Human muscles possess many excellent and fascinating properties such as fast response, great flexibility, high strength and self-healing abilities. For many years, the challenge for engineers and researchers has been to find a technology that can match these properties. An emerging technology with  potential – in the near future ­–to even outperform human muscles is the principle of dielectric elastomer transducers (DETs). DETs have many potential and diverse application areas such as artificial muscles, valves and pumps, wave energy generators, and ultra-thin loudspeakers. DETs consist of a thin elastomer membrane sandwiched between two ultrathin and flexible electrodes. When a voltage is applied to the DET it has the ability to change its size and shape and can also be used to generate energy when subjected to mechanical deformation. DETs can consequently be used as sensors, actuators, and generators.

One of the most frequently used materials for the elastomer membranes in DETs are silicone elastomers, which are promising materials due to superior properties such as high efficiency, reliability and fast response times. Silicone elastomers furthermore have many interesting and desirable properties that many other materials do not possess, namely very high thermal stability, chemical and biological stability and inertness, ozone and UV resistance, hydrophobicity, transparency, high gas permeability, low glass transition temperature, and low surface tension. For the DET technology to progress towards industrial implementation, a leap in material development is required, specifically targeting longer lifetime and higher elastomer energy densities to provide more efficient transduction at lower driving voltages.
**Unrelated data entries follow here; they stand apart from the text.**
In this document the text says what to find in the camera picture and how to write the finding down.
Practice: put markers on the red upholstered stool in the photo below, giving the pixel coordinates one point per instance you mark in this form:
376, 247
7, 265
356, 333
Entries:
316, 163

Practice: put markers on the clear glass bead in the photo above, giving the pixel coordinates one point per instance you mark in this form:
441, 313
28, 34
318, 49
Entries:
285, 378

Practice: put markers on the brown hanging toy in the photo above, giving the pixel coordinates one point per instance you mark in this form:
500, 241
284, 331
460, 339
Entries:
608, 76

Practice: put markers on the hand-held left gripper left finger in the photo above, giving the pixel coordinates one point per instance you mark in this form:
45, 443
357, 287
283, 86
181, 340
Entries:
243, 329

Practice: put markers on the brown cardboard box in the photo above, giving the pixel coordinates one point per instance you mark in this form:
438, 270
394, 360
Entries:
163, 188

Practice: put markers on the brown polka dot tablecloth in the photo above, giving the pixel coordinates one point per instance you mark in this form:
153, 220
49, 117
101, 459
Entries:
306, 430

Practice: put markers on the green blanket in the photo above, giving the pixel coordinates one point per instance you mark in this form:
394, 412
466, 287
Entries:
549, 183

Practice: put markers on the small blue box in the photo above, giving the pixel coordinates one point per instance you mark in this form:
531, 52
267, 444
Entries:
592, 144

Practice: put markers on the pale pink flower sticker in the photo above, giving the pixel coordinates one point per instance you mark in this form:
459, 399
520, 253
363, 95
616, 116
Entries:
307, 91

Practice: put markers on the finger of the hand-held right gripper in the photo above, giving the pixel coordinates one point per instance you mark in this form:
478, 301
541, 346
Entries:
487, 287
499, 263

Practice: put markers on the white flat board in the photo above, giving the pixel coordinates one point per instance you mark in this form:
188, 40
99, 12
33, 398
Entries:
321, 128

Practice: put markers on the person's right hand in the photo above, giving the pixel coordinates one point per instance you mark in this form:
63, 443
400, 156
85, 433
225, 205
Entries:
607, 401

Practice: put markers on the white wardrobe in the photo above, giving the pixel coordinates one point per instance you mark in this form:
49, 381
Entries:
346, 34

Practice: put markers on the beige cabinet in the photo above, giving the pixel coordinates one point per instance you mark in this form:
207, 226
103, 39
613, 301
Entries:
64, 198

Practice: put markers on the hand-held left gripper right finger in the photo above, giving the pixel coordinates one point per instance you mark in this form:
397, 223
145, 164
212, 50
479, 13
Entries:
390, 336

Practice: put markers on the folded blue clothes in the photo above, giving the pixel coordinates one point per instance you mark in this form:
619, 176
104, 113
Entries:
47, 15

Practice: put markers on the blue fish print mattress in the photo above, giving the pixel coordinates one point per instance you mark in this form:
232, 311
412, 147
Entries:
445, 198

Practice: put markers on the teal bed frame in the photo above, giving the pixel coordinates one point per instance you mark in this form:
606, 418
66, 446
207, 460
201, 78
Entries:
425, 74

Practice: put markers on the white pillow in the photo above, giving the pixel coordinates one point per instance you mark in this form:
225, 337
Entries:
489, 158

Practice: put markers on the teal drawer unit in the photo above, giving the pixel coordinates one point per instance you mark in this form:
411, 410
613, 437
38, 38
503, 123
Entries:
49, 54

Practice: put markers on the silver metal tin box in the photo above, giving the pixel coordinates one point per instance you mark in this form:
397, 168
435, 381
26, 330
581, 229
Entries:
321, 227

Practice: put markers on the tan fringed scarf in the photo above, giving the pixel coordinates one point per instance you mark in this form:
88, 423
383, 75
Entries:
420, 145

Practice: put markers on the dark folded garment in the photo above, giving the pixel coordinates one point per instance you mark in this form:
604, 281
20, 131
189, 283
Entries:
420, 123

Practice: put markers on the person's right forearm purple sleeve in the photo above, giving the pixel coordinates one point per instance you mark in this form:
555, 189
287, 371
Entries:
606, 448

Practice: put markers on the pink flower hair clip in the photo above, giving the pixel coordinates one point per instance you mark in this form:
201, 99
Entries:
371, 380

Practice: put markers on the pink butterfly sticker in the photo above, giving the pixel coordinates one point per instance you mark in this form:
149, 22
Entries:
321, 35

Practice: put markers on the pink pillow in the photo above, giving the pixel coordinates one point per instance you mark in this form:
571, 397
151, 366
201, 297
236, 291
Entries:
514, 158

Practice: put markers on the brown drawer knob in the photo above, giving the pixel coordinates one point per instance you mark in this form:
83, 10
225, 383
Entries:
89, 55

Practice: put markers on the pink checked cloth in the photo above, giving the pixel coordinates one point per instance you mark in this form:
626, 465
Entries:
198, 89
Anne Ladegaard Skov and co-workers (Technical University of Denmark) now present a timely and comprehensive review about the current state of silicone elastomers for DETs. This includes the different material strategies that have up to now been used to improve silicone elastomers for DETs. The pros and cons of different approaches such as using commercial elastomers, composites, polymer blends, grafted elastomers and complex network structures are discussed and evaluated and recommendations for next steps in material development are suggested. Furthermore material requirements and parameters for silicone DETs are given based on their chemical, physical and electrical properties. It was found that for the technology to be commercially viable in the future it is essential that all aspects of the elastomer are taken into account, namely dielectric losses, lifetime and the very often ignored polymer network integrity and stability.